It pays to be a real estatetrust (REIT) board member these days. REIT board member compensation has increased 25% over the last decade, according to a study by New Jersey-based real estate consultant Schonbraun Safris McCann Bekritsky & Co.
The finding of the study, which examined 150 publicly traded, suggest that publicly traded REITs are increasing their board members’ compensation due to the increased scrutiny that independent board members have come under in recent years. With the recent high-profile accounting scandals, board members are suddenly on the hot seat — and the REITs they work for sympathize.
"Perhaps at no time in Wall Street’s history have boards of directors’ roles and responsibilities been more in the public spotlight. The real estate industry is no exception," says Larry Portal, head of the firm’scompensation consulting practice. With companies and their shareholders keenly focused on how independent board members are compensated, the study suggests that the companies are placing a premium on heightened responsibility and accountability these days.

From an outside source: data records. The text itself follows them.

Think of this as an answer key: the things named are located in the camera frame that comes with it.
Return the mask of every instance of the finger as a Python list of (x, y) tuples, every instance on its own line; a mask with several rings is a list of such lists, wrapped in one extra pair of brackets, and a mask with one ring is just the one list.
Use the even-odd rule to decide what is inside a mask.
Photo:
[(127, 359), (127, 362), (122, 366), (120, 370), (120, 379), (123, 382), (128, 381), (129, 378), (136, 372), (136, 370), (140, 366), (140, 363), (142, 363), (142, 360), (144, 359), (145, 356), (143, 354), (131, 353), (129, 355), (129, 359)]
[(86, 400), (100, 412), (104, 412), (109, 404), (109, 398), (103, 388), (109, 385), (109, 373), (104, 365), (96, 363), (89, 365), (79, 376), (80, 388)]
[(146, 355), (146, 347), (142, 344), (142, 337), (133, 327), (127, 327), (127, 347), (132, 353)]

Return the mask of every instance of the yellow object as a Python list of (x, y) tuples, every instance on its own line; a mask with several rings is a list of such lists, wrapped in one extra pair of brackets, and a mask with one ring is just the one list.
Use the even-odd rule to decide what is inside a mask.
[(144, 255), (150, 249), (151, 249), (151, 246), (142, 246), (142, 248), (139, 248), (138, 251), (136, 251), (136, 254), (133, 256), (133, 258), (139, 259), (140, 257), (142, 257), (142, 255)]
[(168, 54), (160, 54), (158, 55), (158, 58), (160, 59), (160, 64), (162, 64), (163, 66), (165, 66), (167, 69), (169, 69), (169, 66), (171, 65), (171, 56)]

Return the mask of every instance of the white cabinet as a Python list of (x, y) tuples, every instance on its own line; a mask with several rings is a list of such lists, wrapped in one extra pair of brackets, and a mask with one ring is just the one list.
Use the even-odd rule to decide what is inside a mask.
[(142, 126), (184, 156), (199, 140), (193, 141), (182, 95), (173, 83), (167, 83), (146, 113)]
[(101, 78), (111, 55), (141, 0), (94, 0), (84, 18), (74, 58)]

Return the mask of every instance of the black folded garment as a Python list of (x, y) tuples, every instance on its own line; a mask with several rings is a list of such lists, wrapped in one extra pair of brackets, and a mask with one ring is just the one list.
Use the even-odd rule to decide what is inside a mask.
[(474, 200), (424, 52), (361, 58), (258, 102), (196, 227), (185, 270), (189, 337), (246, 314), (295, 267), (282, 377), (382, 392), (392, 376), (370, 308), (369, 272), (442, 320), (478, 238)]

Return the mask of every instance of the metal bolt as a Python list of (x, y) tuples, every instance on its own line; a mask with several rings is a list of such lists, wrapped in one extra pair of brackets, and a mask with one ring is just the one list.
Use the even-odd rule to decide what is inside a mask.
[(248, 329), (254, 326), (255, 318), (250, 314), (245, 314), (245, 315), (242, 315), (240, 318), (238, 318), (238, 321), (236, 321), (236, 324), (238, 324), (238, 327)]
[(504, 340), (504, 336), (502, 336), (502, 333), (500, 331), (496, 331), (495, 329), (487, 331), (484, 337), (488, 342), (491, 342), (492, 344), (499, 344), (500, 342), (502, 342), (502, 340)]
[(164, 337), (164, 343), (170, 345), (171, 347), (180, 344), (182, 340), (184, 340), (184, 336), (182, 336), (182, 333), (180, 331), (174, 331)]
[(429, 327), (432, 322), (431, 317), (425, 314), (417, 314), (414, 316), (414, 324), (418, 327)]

The SSMB study also found that REITs are moving away from stock options and instead are using restricted stock as a major part of board compensation. Portal says that the shift towards restricted stock is in line with how more and more REITs are compensating their senior executives.
Retention bonuses are also becoming more common. SSMB found that many REITs are willing to pay out additional retainers to "key" board members. And these retainers range from as much as $5,000 to $10,000 on top of base retainers.
"From a REIT shareholders’ point of view, this additional compensation usually signals that the company acknowledges and values the added responsibility and accountability these committee chairmen bear, especially the heads of audit committees," adds Portal.